As they have for several years, both Salt Lake City and Provo-Orem turned up this week on the Environmental Protection Agency's list of cities in violation of clean air standards for carbon monoxide last year. Salt Lake City also was on the two-year list of ozone violators in 1985-87.

Yet before Utahns run gasping for an oxygen tent, it might help to understand what it means for a community to be in "violation" of federal air quality regulations.The standard for ozone is 0.12 parts per million, a maximum "one-hour" average "not to be exceeded more than once a year" in a two-year measurement. That is tight indeed.

For Salt Lake City, where ozone measurements hit 0.15 for an average 3.8 days each year, it means the city was meeting air quality standards for ozone nearly 99 percent of the time. But it was still in violation.

The standard for carbon monoxide is 9.0 parts per million for an eight-hour average, not to be exceeded more than once per year. Salt Lake City was up to 9.8 for two days in 1987 - in violation of the law. Even Provo-Orem, which has special industrial problems, averaged 13.3 for 20 days. That means that the area was meeting EPA standards for 345 days of the year.

Certainly, Utah and the nation need to keep pushing for cleaner air. In fact, the figures for both Salt Lake City and Provo-Orem showed a decline in the amount and length of air quality violations compared to the previous year.

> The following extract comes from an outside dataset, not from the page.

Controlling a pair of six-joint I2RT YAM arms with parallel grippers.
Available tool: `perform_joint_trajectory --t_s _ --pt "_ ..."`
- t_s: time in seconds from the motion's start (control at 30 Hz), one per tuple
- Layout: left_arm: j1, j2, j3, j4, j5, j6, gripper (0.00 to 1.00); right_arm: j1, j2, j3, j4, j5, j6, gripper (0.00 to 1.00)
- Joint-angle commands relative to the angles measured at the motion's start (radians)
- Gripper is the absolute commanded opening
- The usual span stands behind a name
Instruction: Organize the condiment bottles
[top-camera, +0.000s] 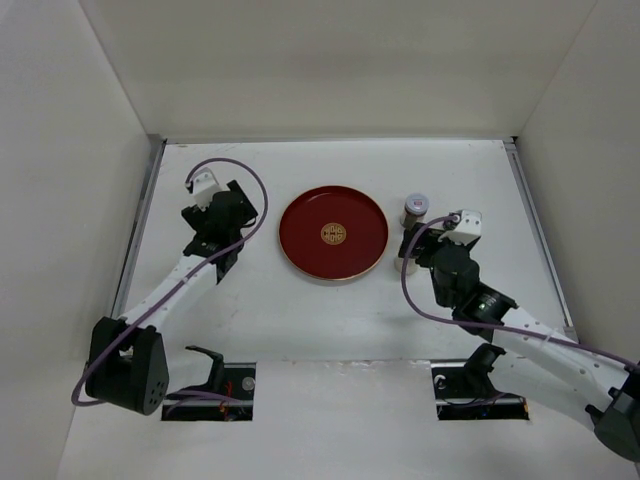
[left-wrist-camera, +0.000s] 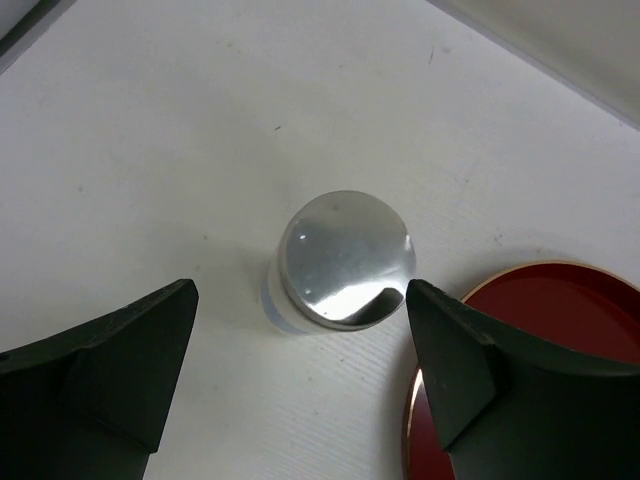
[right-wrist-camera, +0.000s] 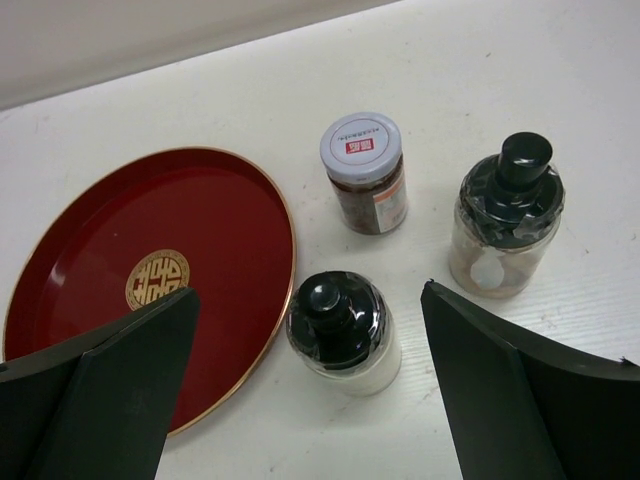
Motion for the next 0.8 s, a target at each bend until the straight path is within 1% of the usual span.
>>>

However, there comes a time when the push for cleaner air becomes so costly that that what little more is gained isn't worth the cost. For example, if a community reaches 99 percent compliance by spending $50 million, it hardly makes sense to spend $50 million more to raise compliance to 99.5 percent. There is a law of diminishing returns.

A bill currently in Congress seeks to do just that. It would set even more stringent standards and raise the punishment for failure, so that even a place like Salt Lake City - out of compliance only two days, but still technically in violation - could face severe penalties.

Let's continue to seek to improve the air quality, but let's keep some sensible balance between cost and results in mind.